La violencia instalada en la sociedad
Por lo general, cuando se habla de los años sesenta y setenta, hay una tendencia a caracterizar esa época como de violencia sin control. Es cierto que por entonces la sociedad y la clase política aparecían polarizadas en posturas radicales que llevaron a enfrentamientos entre trabajadores y estudiantes por un lado y las fuerzas represivas por otro; no se puede negar que se asistía a una espiral de violencia que parecía no tener fin y que llegó a su punto culminante con el terrorismo de estado bajo el régimen cívico-militar.
Desde el fin de la dictadura y el retorno a la normalidad institucional, el relacionamiento entre los distintos actores sociales y políticos se sustentó sobre bases civilizadas, de respeto y tolerancia. Los grupos insurgentes de los años sesenta fueron lentamente integrándose al sistema y abandonaron las vías violentas que otrora habían abrazado. Al mismo tiempo, desde el Estado (por más que se hayan sucedido hasta 2005 gobiernos conservadores) se abandonaron las prácticas de represión violenta del descontento popular. Al respecto cabe acotar que los «sucesos del Filtro» constituyeron un episodio aislado de violencia callejera; del mismo modo que las manifestaciones anti-estadounidenses convocadas por pequeños grupos ultra, que buscan enfrentamientos violentos con las fuerzas del orden, no tienen eco en la sociedad.
En conclusión, puede afirmarse que la violencia política ha sido desterrada de los hábitos de nuestra sociedad. Sin embargo, la agresividad y los comportamientos violentos han encontrado otras vías de manifestarse, y es así que a diario la crónica nos informa de hechos particularmente violentos que se producen en el seno de la sociedad y entre sus integrantes. No nos referimos solamente al fenómeno del incremento de la actividad delictiva, que también revela formas de violencia que otrora no se registraban y que hoy son moneda corriente.
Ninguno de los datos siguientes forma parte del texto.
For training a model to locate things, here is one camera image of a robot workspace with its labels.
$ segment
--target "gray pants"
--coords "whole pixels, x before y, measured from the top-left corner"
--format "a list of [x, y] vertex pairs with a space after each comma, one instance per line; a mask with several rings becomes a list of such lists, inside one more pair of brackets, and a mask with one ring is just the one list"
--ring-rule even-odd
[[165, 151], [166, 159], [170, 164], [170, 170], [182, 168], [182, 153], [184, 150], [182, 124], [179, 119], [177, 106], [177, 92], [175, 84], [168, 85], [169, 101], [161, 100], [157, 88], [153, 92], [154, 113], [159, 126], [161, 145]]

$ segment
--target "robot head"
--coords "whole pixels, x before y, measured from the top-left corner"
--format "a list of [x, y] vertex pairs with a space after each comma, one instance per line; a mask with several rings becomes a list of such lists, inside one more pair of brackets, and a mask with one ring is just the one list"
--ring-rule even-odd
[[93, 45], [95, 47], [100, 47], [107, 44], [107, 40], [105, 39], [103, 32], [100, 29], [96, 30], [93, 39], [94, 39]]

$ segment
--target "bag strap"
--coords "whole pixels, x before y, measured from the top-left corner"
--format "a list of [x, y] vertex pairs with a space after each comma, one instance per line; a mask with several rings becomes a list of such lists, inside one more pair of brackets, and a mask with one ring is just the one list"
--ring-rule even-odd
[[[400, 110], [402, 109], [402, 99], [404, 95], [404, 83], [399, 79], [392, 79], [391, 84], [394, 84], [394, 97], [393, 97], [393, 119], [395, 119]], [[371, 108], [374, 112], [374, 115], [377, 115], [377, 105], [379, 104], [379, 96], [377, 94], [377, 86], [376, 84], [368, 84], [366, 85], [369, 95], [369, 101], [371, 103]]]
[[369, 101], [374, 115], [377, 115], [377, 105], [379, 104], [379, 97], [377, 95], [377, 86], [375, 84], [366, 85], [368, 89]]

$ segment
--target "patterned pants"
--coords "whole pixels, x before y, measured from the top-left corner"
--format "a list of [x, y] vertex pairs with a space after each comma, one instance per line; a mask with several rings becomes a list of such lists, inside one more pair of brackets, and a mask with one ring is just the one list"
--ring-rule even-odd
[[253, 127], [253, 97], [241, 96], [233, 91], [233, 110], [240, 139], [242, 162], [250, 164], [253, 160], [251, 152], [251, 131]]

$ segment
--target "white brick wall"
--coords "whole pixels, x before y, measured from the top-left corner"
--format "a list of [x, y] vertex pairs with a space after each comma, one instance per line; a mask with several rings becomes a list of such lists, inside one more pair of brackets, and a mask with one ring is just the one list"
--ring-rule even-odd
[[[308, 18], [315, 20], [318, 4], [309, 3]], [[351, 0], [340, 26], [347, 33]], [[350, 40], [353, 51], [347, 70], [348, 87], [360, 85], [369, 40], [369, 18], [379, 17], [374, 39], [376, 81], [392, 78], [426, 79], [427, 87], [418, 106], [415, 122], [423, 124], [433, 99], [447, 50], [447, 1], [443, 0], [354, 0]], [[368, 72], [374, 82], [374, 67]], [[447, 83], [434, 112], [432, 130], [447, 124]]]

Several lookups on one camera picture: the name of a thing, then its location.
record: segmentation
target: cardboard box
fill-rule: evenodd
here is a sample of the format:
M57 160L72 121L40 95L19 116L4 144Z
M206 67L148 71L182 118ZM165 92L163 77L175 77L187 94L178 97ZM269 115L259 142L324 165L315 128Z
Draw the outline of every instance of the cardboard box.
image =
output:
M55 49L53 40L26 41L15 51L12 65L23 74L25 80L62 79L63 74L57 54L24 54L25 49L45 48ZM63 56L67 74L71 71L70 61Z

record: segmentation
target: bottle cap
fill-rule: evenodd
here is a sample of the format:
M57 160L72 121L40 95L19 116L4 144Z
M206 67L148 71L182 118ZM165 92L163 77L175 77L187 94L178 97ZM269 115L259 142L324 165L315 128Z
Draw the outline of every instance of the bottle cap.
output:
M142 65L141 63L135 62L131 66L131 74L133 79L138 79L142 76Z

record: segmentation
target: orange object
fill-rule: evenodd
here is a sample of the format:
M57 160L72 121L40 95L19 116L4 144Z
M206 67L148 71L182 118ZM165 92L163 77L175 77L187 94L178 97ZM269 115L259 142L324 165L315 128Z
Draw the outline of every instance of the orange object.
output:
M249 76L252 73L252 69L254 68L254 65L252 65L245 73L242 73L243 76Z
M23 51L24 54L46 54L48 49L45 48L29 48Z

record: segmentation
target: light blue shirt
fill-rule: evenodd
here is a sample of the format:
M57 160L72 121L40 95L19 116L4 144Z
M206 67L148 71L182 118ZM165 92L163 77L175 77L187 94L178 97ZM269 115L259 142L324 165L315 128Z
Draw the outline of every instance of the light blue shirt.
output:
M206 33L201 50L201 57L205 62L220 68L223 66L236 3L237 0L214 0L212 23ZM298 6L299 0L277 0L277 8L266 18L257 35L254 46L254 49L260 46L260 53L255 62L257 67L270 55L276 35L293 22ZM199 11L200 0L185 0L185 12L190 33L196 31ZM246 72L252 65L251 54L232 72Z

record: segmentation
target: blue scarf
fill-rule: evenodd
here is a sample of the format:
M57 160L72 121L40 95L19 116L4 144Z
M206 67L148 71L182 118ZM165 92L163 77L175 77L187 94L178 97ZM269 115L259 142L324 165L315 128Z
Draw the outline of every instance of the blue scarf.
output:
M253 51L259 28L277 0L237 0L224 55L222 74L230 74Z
Estamos hablando de hechos que ocurren casi diariamente y que tienen que ver con casos de violencia doméstica sea entre cónyuges o contra los niños–, con ajustes de cuentas, o con desavenencias menores. En fin, se tiene la impresión de que la violencia se ha instalado definitivamente en nuestra sociedad y está presente en la forma de relacionamiento entre sus miembros. Ultimamente, hemos visto con alarma varios casos que deben movernos a reflexión. Un estudiante del Liceo de La Teja llevó un arma de fuego al establecimiento de enseñanza como forma de defenderse de burlas y agresiones sufridas de parte de sus condiscípulos; dos menores de diez años causaron destrozos en un liceo de Durazno; un grupo de padres de alumnos de una escuela pública del departamento de Canelones resolvieron ocupar el centro educativo, en reclamo de solución al problema que presenta un grupo de escolares cuyo comportamiento violento tiene atemorizados a los otros chicos. Todavía está fresco el recuerdo de la liceal que recibió un balazo de un condiscípulo cuyas secuelas no han desaparecido aún.
Son todos síntomas de que algo no anda bien en nuestra sociedad. Y todos debemos admitir nuestra responsabilidad en mayor o menor grado en el deterioro del entramado social y en el menosprecio que sienten los jóvenes por los valores que no hace mucho tiempo aparecían como incuestionables.
Aunque no nos guste, debemos reconocer que tienen razón algunos líderes de la derecha cuando señalan el descaecimiento del principio de autoridad. Movidos por impulsos pedagógicos trasnochados (por más que estuvieran inspirados en consignas seductoras), hemos renunciado a poner límites a niños y jóvenes sin advertir que todos ellos necesitan límites y que no hay educación posible sin que se impongan normas, parámetros, valores.
La reforma educativa deberá tener en cuenta estas reflexiones de modo de poder dar un viraje significativo y erradicar la violencia y la agresividad de nuestra forma de relacionarnos.